● **The task**
Find the line below that contains "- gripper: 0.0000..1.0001". Transcribe it and every line after it exactly, adding nothing.

++++++++

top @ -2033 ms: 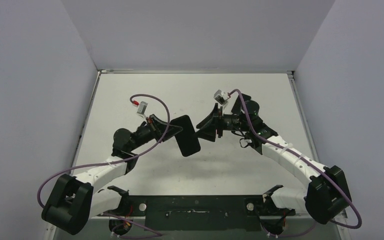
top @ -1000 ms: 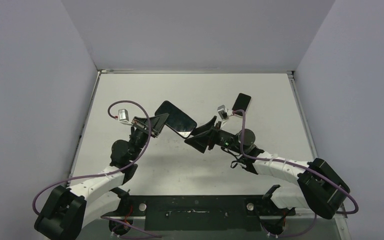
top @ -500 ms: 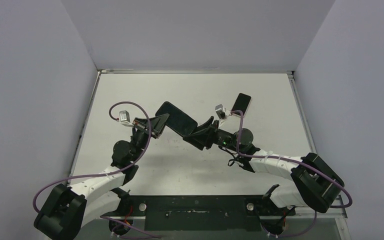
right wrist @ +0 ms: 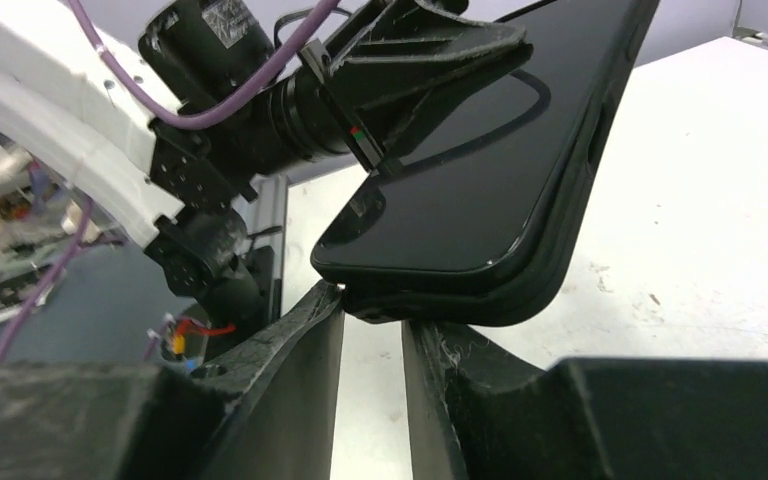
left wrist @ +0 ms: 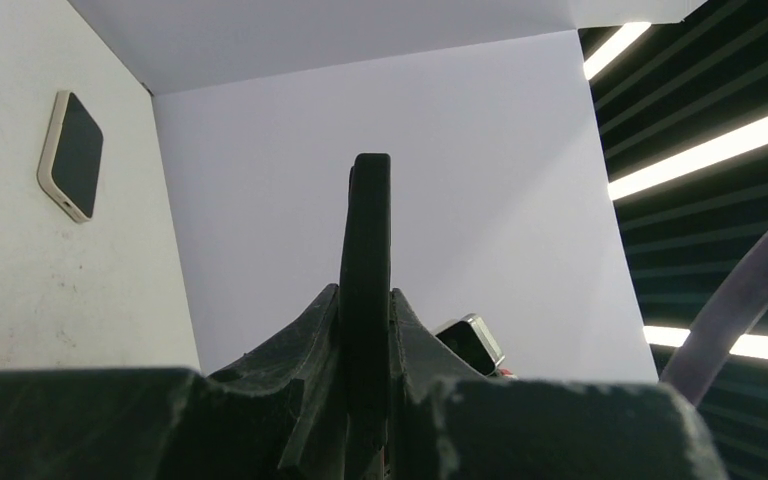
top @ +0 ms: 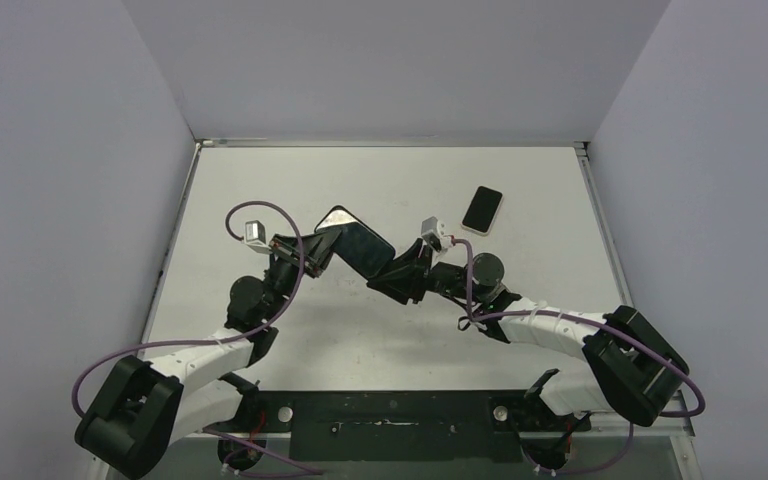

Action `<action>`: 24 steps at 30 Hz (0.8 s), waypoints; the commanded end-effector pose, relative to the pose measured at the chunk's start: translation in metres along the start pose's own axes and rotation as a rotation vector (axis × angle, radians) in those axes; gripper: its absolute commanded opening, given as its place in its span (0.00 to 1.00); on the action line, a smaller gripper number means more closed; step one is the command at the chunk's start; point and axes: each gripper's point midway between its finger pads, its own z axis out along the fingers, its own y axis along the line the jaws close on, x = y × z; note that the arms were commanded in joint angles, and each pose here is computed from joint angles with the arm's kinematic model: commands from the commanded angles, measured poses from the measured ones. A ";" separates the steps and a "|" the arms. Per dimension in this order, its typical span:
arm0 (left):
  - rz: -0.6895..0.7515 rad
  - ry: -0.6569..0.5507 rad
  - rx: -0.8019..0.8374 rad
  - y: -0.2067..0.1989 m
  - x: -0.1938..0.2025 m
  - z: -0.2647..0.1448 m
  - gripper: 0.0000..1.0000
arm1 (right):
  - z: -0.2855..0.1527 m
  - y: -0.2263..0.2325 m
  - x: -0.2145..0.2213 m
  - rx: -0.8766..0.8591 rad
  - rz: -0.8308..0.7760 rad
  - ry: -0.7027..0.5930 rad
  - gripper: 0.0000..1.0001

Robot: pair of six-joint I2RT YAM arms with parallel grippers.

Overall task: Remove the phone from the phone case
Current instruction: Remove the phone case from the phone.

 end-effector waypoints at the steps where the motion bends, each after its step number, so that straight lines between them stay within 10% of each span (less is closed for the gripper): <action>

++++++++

● **Worked solution**
  - gripper: 0.0000..1.0001

Robot: pair of six-joint I2RT YAM arms with parallel grippers.

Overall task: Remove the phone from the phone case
Current instruction: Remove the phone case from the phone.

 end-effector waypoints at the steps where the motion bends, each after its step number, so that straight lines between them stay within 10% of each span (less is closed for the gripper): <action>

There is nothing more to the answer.